Barcelona - Seeking new ways to market their
product, producers of liquefied natural gas are turning to an age-old
technique: packaging.
As demand
for electricity booms in developing nations from South Africa to Chile, LNG producers are offering
to supply both fuel and a power plant in partnership agreements that can lock
in consumption of their product for years. For their customers, primarily
governments, it means dealing with a single entity responsible for every link
in the chain.
As many as
five projects planned globally may be developed as integrated LNG-to-power,
according to the Houston-based law firm Baker Botts. LNG producers Cheniere
Energy. and Total have package deals either in the works or discussed, while
power plant constructor Siemens and vessel providers such Hoegh offer their
input as partners.
“That will
be the major growth driver for LNG demand going forward,” Anatol Feygin, chief
commercial officer at Cheniere, which is involved in an LNG-to-power project in
Chile,
said in an interview. “It’s a model we are looking to replicate globally.”
Record glut
Global LNG
production is expected to generate a record surplus of 46 million metric tons a
year by 2019, or about 13 percent more than the market needs, according to
Sanford C. Bernstein & Company. Developing nations will boost demand for
gas and power by more than 2 percent annually to 2040, while consumption in
richer countries is close to stagnation, according to the International Energy
Agency.
That’s
spurring the industry to seek new marketing tools.

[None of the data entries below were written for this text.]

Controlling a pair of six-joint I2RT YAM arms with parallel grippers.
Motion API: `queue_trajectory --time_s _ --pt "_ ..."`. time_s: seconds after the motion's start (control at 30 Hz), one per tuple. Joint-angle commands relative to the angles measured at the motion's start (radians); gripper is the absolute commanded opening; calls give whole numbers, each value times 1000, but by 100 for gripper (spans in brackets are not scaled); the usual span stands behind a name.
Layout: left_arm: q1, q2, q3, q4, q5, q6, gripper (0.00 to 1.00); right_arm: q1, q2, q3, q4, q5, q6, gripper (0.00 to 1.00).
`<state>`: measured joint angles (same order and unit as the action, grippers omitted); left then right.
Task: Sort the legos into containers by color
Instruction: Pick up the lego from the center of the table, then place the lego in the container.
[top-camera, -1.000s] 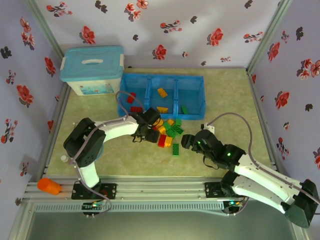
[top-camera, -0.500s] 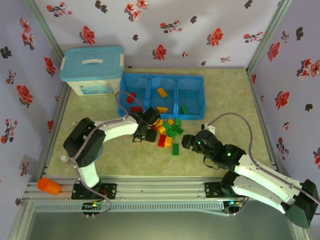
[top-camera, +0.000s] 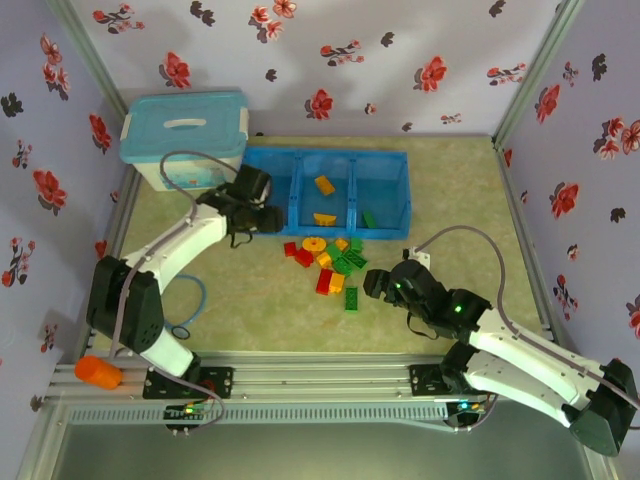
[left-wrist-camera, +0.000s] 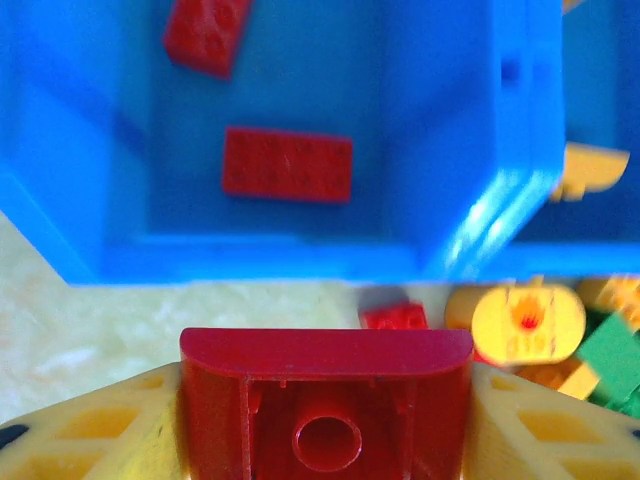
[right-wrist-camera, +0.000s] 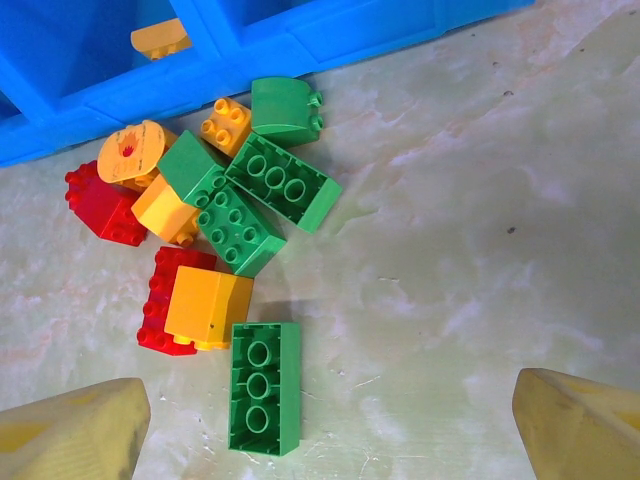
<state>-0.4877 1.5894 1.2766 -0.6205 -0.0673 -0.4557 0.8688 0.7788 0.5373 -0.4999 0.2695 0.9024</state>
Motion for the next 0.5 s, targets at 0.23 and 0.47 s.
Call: queue_trajectory --time_s 0.23,0.47 --pt "96 284 348 -128 58 87 59 8 -13 45 -63 0 37 92" --pt "91 253 434 -165 67 73 83 17 -10 52 -79 1 37 92"
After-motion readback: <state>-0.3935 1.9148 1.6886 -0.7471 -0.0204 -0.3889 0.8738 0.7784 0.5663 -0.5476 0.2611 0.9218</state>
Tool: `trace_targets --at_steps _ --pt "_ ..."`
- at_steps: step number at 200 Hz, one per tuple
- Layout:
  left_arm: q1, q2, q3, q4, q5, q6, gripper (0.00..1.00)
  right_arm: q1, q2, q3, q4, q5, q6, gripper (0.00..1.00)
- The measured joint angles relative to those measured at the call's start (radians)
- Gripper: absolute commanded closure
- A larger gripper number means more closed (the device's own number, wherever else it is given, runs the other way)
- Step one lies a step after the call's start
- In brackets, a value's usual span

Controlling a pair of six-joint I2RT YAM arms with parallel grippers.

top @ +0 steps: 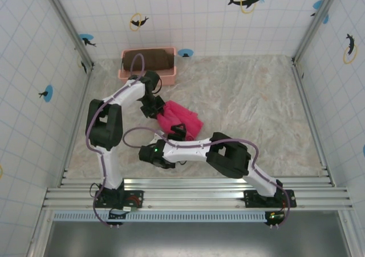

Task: Roll up the long pants

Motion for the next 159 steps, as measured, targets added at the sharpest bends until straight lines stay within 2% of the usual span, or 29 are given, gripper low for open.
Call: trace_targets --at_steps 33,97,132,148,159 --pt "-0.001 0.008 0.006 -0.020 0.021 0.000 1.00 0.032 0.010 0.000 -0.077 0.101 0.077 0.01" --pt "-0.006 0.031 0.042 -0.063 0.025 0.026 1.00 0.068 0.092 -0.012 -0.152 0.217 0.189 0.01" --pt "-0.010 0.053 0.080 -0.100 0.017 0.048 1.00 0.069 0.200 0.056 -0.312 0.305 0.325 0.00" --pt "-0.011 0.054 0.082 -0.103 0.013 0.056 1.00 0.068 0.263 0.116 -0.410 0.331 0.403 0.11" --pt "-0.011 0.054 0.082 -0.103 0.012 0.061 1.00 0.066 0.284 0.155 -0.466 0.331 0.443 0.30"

Read also: Clarity at last for LNG power programme
“What’s
going on here is the convergence of drivers in the power sector on one hand and
the LNG sector on the other,” said Robin Mizrahi, a London-based partner at
Baker Botts, in a telephone interview. “The key driver on the LNG side is LNG
suppliers looking for new markets.”
Moment’s notice
A new gas
plant is more efficient than a coal plant, is at least two years quicker to
build and helps cut emissions, said Sabine Dall’Omo, CEO at Siemens’s South
Africa unit.
Europe’s
biggest engineering company have expressed interest in South Africa’s
$3.7 billion gas-to-power program, initially planned at two ports. The new
system will help diversify the nation’s generation mix that’s reliant on coal
for more than 75 percent of its power generation. An initial 3 000 megawatts at
the ports are expected to add capacity in the aftermath of the managed
blackouts in 2015.
Plunging
gas costs also make the fuel even more attractive to developing nations. The
average LNG price will probably drop to $3.8 per million British thermal units
next year, according to Energy Aspects’ forecast. Spot LNG in northeast Asia
fell 14 percent to $8.30 this week, while prices in southwest Europe rose
6.3 percent to $8.50, according to World Gas Intelligence in New York.
Such
projects, which can use either a floating storage and regasification unit to
import LNG or land-based infrastructure, are often considered an interim option
until nations develop their own gas resources. A combined solution may cost $1
billion or more depending on the plant’s capacity, according to Anne-Sophie
Corbeau, a research fellow at the King
Abdullah Petroleum
Studies & Research Center.
Chile plant
Cheniere’s
investment in the Chile project is not “simply an investment opportunity,” but
a backbone on which it can expand production capacity in the US, Feygin said.
The first
exporter of LNG from the US in more than four decades will have exclusive
rights to deliver the fuel for 15 years to an FSRU that will be provided by
Hoegh. LNG supplies are set to start in 2019 and will be delivered via a
40-mile pipeline to an initial 600-megawatt gas-fired power plant.
The first
such deal was pioneered in Malta
last year by the trading unit of State Oil Company of the Azerbaijan Republic
as a means of breaking into the LNG market.
“The focus
on LNG to power projects is very logical from a supplier’s perspective,” said
Martin Lambert, managing director at Brightlands Energy, an industry consultant
outside London. “New power generation is one of the few ways, if not the only
way, to create enough demand in the required timescale.”